Critical Thinking (PHIL*2100)

Code and section: PHIL*2100*01

Term: Winter 2020

Instructor: Don Dedrick

Details

An argument is a set of statements (the premises of the argument) that is intended to provide rational support for some further statement (the conclusion of the argument). We use arguments to convince ourselves and others that some view or position is rationally supported. By “rationally supported” we mean “based on good reasons.” The purpose of a critical thinking class is to make you better at identifying, analyzing, criticizing, writing about, and constructing arguments. The core text for this course is THow to Reason. It provides the basic tools for recognizing, analyzing, and criticizing arguments. The other course text is How To Think About Weird Things.

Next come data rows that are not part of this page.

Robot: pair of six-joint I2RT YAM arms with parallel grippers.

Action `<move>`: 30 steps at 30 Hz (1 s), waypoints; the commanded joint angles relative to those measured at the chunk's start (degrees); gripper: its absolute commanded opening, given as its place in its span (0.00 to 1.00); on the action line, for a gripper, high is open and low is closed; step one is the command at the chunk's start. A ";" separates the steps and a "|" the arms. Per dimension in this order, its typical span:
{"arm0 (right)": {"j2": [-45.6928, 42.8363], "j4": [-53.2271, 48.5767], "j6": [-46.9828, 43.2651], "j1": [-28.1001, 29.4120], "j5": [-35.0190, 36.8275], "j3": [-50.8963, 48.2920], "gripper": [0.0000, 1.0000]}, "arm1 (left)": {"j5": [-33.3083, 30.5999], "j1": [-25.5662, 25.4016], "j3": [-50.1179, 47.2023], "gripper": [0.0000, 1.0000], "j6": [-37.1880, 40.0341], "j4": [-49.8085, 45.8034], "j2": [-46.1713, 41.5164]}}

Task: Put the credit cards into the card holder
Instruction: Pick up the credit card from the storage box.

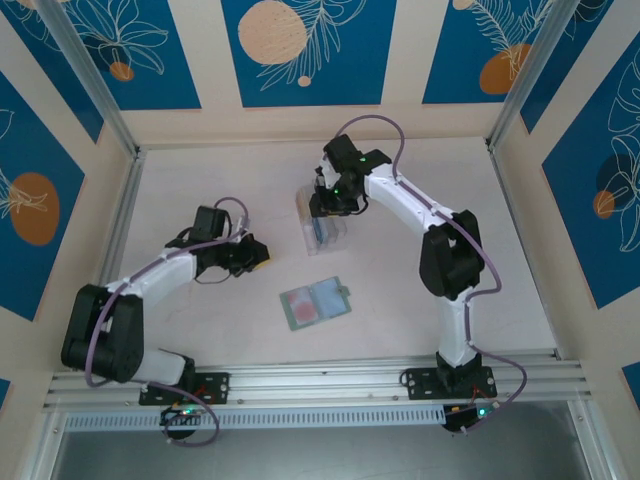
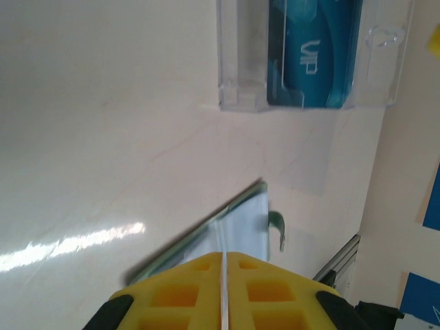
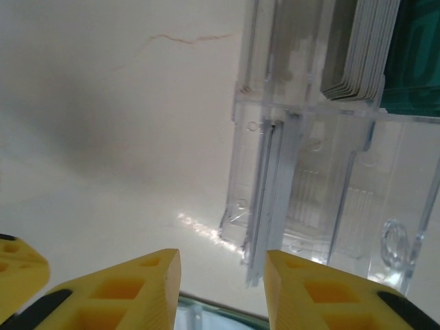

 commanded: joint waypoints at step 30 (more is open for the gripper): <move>10.07 -8.29 -3.05 2.71 0.94 10.95 0.38 | 6.49 -4.37 12.74 0.09 -10.63 22.29 28.97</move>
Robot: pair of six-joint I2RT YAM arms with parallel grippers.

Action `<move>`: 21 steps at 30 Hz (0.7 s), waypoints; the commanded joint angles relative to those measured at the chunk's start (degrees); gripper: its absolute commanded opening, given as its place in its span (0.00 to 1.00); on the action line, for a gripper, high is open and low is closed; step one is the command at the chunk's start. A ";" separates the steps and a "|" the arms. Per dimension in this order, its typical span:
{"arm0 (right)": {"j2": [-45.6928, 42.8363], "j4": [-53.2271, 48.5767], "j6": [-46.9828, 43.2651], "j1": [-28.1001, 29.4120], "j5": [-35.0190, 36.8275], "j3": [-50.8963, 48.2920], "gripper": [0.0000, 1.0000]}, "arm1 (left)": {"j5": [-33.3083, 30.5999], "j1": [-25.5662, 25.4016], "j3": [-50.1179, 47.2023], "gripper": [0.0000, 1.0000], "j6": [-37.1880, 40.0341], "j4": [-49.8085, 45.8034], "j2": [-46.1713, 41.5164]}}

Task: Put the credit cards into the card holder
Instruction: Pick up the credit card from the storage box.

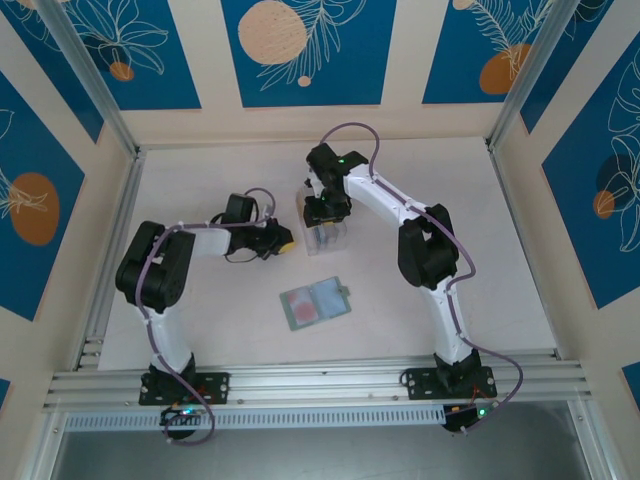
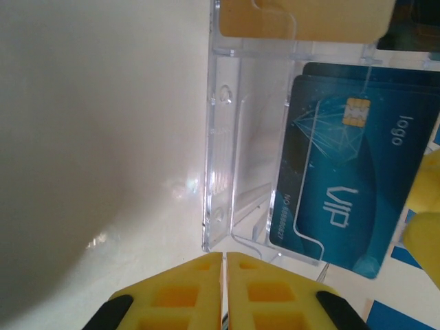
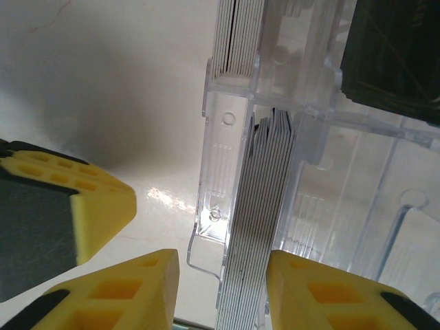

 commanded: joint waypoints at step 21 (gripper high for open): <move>0.56 -0.62 -0.76 -1.56 -8.82 1.77 0.33 | 1.31 -3.82 4.45 0.08 -1.50 3.76 6.55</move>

The authors of this book focus on various pseudoscientific topics in order to emphasize where people tend to go wrong when they come to believe weird things (e.g. that a flashing light is an alien UFO; that the world was created 8000 years ago, that truth is what you believe is true, that there is nothing special about science as opposed to, say, astrology). The course ranges widely over a number of important philosophical topics: truth, knowledge, bad reasoning. It also introduces important and useful concepts in the psychological study of reasoning as well as basic logical concepts. The course is lecture-based, with plenty of opportunity for students to raise questions and to engage in argument. Tutorials, described below, occur once a week, at various times. Lectures and tutorials differ in their goals and purpose: lectures are designed to introduce students to basic concepts in a somewhat decontextualized way; tutorials are designed to give students a chance to critically assess longer pieces from magazines, the internet, academic writing, etc. The ultimate objective of the course is practical: to help the student develop useful tools for reasoning in any context.